Ongoing projects aim at demonstrating the existence of podosomes in the aortic endothelium in vivo and to establish their role in physiological and pathological arterial remodeling. We are studying the consequences of endogenous TGFß overproduction/activation on aortic endothelial cells and vessel wall integrity in a mouse model. This has implications in human diseases associated with increased levels of TGFß in the aortic wall in the context of TGFß associated vascular disorders. We hope to learn how to harness endothelial cell behavior so that aberrant vascular remodeling is avoided, and patients with vascular disease have better outcomes.

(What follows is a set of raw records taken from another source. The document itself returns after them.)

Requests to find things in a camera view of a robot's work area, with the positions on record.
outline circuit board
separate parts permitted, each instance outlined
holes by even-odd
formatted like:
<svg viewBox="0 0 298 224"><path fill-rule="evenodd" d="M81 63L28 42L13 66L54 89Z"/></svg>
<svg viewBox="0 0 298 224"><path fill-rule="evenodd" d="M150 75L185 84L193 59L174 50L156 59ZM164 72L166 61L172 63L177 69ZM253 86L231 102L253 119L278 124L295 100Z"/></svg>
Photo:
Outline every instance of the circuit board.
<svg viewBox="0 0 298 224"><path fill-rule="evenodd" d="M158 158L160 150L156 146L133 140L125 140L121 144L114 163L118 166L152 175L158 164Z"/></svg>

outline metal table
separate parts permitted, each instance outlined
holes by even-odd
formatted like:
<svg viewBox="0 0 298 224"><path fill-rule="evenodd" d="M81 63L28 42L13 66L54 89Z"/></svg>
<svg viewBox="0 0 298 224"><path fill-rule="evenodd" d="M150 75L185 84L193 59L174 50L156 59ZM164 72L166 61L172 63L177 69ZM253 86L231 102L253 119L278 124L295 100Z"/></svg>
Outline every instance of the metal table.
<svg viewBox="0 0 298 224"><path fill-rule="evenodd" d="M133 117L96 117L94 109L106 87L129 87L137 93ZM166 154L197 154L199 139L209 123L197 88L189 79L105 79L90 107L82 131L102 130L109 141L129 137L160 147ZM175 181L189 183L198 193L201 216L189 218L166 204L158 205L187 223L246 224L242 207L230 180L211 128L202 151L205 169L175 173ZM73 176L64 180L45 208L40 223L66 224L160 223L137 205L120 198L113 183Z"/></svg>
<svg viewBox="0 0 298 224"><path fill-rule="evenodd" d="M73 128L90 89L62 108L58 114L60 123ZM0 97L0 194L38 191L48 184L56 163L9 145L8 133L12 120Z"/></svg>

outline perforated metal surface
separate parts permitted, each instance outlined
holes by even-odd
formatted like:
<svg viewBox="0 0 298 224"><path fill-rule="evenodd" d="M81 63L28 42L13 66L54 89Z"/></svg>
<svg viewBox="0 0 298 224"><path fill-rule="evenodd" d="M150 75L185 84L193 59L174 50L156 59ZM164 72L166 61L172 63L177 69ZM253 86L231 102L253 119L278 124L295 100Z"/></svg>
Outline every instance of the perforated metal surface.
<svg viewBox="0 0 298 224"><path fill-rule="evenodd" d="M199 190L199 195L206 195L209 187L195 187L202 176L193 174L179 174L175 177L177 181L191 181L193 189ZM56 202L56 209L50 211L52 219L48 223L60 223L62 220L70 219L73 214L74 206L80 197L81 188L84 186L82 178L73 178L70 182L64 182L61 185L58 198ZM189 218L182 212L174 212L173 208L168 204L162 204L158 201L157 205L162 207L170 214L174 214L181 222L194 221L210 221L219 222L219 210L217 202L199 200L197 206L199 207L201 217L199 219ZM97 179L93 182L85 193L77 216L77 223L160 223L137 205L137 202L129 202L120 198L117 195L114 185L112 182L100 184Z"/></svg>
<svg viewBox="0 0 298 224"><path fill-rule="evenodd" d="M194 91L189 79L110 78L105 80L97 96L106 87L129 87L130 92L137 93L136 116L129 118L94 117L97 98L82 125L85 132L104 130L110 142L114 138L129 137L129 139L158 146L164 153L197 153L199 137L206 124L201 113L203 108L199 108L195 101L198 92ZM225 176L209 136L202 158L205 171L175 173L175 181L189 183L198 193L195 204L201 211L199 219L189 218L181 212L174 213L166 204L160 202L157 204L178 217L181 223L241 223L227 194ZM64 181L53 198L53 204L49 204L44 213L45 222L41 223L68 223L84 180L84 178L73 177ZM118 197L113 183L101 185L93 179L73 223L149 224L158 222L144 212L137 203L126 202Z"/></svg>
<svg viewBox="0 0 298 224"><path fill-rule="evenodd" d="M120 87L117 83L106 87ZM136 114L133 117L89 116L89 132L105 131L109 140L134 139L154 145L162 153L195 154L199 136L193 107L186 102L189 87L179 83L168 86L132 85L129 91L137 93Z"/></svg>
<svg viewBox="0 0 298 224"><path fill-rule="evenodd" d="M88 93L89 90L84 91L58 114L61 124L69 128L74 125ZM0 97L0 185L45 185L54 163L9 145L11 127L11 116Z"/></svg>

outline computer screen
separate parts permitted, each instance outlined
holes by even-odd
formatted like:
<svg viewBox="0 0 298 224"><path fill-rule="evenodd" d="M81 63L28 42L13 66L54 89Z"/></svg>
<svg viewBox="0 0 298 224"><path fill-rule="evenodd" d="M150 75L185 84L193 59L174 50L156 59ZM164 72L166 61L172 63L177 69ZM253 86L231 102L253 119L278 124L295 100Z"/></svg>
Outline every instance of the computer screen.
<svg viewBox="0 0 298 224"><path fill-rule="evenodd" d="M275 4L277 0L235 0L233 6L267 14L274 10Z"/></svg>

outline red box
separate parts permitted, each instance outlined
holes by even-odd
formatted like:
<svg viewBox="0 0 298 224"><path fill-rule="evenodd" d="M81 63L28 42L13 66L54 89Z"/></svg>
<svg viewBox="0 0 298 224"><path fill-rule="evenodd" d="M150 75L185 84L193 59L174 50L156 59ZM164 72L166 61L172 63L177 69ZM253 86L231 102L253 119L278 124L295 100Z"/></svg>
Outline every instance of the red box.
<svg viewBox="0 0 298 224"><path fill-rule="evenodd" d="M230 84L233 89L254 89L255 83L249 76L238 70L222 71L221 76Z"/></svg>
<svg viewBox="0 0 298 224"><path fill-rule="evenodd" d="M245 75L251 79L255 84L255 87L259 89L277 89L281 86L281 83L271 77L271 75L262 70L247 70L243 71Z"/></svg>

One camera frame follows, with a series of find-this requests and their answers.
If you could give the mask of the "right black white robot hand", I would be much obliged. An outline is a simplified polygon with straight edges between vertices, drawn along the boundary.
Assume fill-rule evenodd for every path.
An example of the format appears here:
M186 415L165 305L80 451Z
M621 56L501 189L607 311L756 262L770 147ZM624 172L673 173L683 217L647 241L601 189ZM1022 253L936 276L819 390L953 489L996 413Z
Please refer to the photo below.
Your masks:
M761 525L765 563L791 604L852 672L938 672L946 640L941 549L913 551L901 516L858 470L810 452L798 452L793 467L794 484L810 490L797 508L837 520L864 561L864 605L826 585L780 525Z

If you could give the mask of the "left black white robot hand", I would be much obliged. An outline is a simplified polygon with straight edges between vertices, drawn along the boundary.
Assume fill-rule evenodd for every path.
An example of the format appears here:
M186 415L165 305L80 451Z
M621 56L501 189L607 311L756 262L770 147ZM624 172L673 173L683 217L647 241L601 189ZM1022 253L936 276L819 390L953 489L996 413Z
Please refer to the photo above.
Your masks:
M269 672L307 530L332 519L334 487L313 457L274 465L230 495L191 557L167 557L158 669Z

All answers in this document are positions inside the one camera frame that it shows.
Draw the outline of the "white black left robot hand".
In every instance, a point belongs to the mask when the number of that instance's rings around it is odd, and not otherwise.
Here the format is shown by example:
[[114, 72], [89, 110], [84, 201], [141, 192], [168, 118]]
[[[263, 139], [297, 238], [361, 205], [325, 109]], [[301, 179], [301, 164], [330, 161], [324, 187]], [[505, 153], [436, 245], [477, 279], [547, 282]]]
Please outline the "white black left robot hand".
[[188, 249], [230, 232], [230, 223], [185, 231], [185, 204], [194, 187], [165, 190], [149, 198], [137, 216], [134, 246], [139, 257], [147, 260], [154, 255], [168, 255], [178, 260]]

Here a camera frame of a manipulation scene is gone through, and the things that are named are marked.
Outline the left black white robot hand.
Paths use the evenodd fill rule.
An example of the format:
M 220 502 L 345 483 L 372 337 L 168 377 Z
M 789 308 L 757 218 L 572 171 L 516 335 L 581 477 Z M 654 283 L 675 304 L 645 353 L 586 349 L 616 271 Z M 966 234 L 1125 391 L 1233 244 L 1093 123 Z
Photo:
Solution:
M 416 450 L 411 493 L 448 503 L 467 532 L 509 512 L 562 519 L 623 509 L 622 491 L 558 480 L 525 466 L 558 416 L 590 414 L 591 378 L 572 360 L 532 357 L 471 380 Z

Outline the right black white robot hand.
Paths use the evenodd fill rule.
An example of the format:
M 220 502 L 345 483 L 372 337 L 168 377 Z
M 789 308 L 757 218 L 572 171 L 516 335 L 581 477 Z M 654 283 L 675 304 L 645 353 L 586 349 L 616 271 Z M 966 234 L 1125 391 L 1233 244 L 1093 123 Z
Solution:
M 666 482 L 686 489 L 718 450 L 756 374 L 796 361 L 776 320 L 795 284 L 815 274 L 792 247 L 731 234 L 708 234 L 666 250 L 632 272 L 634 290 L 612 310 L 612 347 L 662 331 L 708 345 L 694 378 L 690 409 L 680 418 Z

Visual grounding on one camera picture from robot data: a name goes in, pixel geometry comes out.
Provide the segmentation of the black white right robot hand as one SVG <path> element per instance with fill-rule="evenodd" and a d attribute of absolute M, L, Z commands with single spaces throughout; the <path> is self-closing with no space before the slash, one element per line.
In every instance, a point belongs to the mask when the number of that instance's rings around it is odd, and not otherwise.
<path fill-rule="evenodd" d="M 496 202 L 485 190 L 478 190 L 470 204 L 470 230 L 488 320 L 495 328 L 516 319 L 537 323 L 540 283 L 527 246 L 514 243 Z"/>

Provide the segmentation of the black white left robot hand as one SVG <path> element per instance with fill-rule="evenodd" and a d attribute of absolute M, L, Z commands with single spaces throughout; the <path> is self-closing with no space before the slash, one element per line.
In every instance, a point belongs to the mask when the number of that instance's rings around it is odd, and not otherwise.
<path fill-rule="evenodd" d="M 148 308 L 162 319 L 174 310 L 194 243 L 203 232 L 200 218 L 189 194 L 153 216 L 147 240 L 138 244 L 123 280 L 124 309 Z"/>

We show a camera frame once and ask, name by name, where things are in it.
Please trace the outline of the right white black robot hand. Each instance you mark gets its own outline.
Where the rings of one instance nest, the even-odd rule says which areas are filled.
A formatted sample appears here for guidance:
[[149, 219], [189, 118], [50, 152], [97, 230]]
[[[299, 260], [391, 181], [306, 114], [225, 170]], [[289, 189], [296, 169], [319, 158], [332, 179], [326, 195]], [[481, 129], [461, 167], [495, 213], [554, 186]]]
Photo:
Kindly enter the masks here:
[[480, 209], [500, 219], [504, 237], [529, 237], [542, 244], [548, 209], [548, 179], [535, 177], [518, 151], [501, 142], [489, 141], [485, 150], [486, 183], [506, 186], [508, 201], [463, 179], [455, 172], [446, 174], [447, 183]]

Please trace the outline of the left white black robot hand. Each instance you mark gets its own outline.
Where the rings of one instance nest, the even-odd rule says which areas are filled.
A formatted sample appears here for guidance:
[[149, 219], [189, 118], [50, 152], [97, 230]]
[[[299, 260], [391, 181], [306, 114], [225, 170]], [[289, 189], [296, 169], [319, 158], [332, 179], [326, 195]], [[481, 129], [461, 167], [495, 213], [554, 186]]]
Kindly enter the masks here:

Fig. 6: cartoon illustrating how signaling pathways cooperate to drive podosome rosette assembly in aortic endothelial cells

Fgd1 is a key signaling element in the process of podosome formation

Our studies have revealed an essential role of GTPase Cdc42 in the induction of podosomes. In this particular situation, the activation of Cdc42 by TGFβ is placed under the control of the exchange factor Fgd1. Activation of Fgd1, in turn, requires phosphorylation on a tyrosine residues by the protein kinase Src. This leads to translocation of Fgd1 to the submembrane cortex, by a mechanism dependent on cortactin, thus establishing the nucleation site for podosome-assembly. A constitutively active form of Fgd1 is sufficient to induce the formation of podosomes. Fgd1 thus appears as a pivotal molecule of the whole process (Fig. 6) and therefore as a potential therapeutic target. Parallel studies have shown that Fgd1 is also a master regulator of invadopodia formation in cancer cells. We are currently investigating the molecular mechanisms by which Fgd1 leads to podosome/invadopodia formation. Fgd1 has been characterised in osteoblast cells in the skeletal system. Current work focuses on the regulation of Fgd1 in endothelial cells by taking advantage of the knowledge acquired in the skeletal system. This line of research should provides a better understanding of the role Fgd1 in  podosome formation in endothelial cells and in the biology of bone cells.

Fig. 7: cartoon illustrating how Smads and miR-155 regulate podosome rosette assembly in aortic endothelial cells

Mir-155 regulates podosome formation in arterial endothelial cells

TGF-β drives podosome formation through the TGFβ receptor ALK5 and the downstream effectors Smad2 and Smad3. Concurrent TGFβ-induced ALK1 signaling mitigates ALK5 responses through Smad1. ALK1 signaling induced by BMP9 also antagonizes TGFβ-induced podosome formation, but this occurs through both Smad1 and Smad5. A physiological situation in which BMP9 signals may be impaired occurs in pathological situations associated with miR-155 overexpression, a condition that may occur in cardiovascular diseases. In cells expressing miR-155, Smad1 and Smad5 expression are reduced, podosome formation is induced and cells become hyperresponsive to TGFβ, and as a consequence show excessive rosette formation and matrix degradation (Fig. 7). Thus, miR-155 appears to be a novel player in the signaling pathways controlling podosome formation in aortic endothelial cells. Such specific features of ALK1 and ALK5 signaling have potential clinical implications that are currently under investigation. We are also exploring the consequences of miR-155 overexpression in the vascular system.